= Seriously McDonalds =

Internet hoax

The hoax picture circulated via email and Twitter, suggesting McDonald's had introduced racist policies.

"Seriously McDonalds" is the name under which a viral photograph was spread in the United States in June 2011. The photograph shows a sign, which is in fact a hoax, claiming that McDonald's has implemented a new policy charging African Americans more, as "an insurance measure". Despite having existed for some time, the picture was spread around the Internet, especially on Twitter, in June 2011, by people who were offended or amused by the photograph. McDonald's acted quickly to deny the legitimacy of the sign, but it continued to trend on Twitter under the hashtag "#SeriouslyMcDonalds" and "#seriouslymcdonalds" for a few days. The company's response to the hoax has received praise from journalists and public relations professionals.

==Photograph==
The photograph shows a sign stuck on what is apparently the window of a McDonald's restaurant with tape. The sign reads:

PLEASE NOTE:

As an insurance measure due in part to a recent string of robberies, African-American customers are now required to pay an additional fee of $1.50 per transaction.

Thank you for your cooperation.

The sign has a footer which says "McDonald's Corporation" and features the McDonald's logo and a helpline number. However, the helpline number actually connects to the KFC Customer Satisfaction Hotline. The picture is a hoax; McDonald's has no such policy.

==History==

===Prior to viral status===
McDonald's had been aware of the image for around a year prior to it trending on Twitter. The McDonald's social media team were not concerned about the photograph, assigning it a low "impact level", as it made claims that the team thought were too outrageous to be believable.

Lauri Apple, writing for gossip website Gawker, reported, attributing the claim to "various sources on the Twitter", that the image was a meme that first surfaced on 4chan some time before it went viral. Apple also linked to a post showing the picture on McServed.com, a blog which mocks both McDonald's and its customers, dated 17 June 2010.

===Viral===
In June 2011, the image was picked up by influential Twitter users, with the phrase "Seriously McDonalds" trending on Twitter. The title is meant as an expression of incredulity at the restaurant chain. Kate Linendoll, technology expert for The Early Show, hypothesized that the picture spread from the blog to Twitter, and that Twitter's "immediacy" allowed the image to go viral "so fast it got out of control".

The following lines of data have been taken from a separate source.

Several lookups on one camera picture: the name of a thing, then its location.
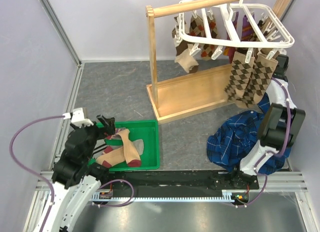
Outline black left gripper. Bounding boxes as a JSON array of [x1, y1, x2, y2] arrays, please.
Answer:
[[71, 114, 116, 161]]

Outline green plastic tray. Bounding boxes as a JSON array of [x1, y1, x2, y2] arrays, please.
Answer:
[[89, 120, 161, 172]]

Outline white plastic clip hanger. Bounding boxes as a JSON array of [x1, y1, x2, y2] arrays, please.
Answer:
[[167, 0, 295, 60]]

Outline beige sock maroon purple stripes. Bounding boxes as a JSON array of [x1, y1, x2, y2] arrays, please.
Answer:
[[105, 127, 127, 140]]

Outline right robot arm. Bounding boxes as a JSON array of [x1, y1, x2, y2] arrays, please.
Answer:
[[229, 55, 306, 189]]

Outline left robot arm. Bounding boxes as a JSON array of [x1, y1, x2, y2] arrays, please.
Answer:
[[34, 115, 116, 231]]

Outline grey sock black stripes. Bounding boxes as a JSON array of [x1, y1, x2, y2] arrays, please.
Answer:
[[103, 139, 144, 155]]

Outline beige sock maroon toe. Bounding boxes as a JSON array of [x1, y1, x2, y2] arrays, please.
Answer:
[[95, 129, 142, 168]]

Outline wooden clothes rack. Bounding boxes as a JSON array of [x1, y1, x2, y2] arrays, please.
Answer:
[[146, 5, 284, 124]]

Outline cream brown striped sock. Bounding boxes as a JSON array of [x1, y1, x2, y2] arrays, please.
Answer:
[[174, 40, 199, 74]]

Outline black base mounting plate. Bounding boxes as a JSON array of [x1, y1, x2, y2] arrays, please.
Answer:
[[106, 170, 260, 190]]

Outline blue plaid shirt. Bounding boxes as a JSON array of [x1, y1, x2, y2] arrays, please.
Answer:
[[206, 93, 293, 176]]

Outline brown argyle sock left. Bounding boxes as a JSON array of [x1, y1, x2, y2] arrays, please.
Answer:
[[224, 52, 255, 102]]

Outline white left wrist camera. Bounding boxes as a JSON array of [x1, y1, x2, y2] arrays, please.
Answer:
[[63, 107, 94, 128]]

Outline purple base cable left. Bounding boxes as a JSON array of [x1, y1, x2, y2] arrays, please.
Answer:
[[92, 179, 135, 208]]

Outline blue slotted cable duct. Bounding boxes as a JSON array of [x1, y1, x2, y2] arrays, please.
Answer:
[[89, 192, 249, 202]]

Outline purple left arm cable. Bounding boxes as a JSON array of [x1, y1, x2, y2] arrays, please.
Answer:
[[9, 114, 73, 232]]

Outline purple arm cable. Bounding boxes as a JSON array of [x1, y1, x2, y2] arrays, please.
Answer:
[[9, 114, 73, 232], [253, 78, 292, 176]]

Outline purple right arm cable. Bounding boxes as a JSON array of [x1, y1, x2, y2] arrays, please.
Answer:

===Response from McDonald's===
McDonald's responded to the hoax on 11 June by tweeting "That pic is a senseless & ignorant hoax. McD's values ALL our customers. Diversity runs deep in our culture on both sides of the counter." Despite McDonald's denial, the speed at which the picture spread was increased. McDonald's reiterated their earlier message, tweeting "That Seriously McDonalds picture is a hoax". The photograph became the most highly trending topic over the weekend of the 11–12 June, being spread under the hashtags "#SeriouslyMcDonalds" and "#seriouslymcdonalds". The tag was reportedly used some 20 times per-second over the course of the weekend. The picture was eventually removed from Twitpic, and the speed at which it was spreading declined.

Little damage was done by the hoax, which, in addition to McDonald's response, was revealed through Twitter users' own investigations. The image is no longer well known or remembered, due to, according to public relations professional Ann Marie van den Hurk, McDonald's effective response to the image.

==Analysis==
Linendoll praised McDonald’s handling of the controversy, arguing that large corporations facing viral criticism should formulate a response immediately and address the issue through the same social-media platform on which the criticism originated. She emphasized the importance of responding in real time and characterized McDonald’s response on Twitter as "well-handled."

Christopher Barger of Forbes described McDonald's response as "a textbook statement on how to respond to a rumor in 140 characters", although he felt they could have personalized responses and used other social networks. Van den Hurk also presented the response from McDonald's as an example of how organizations can best deal with social media crises.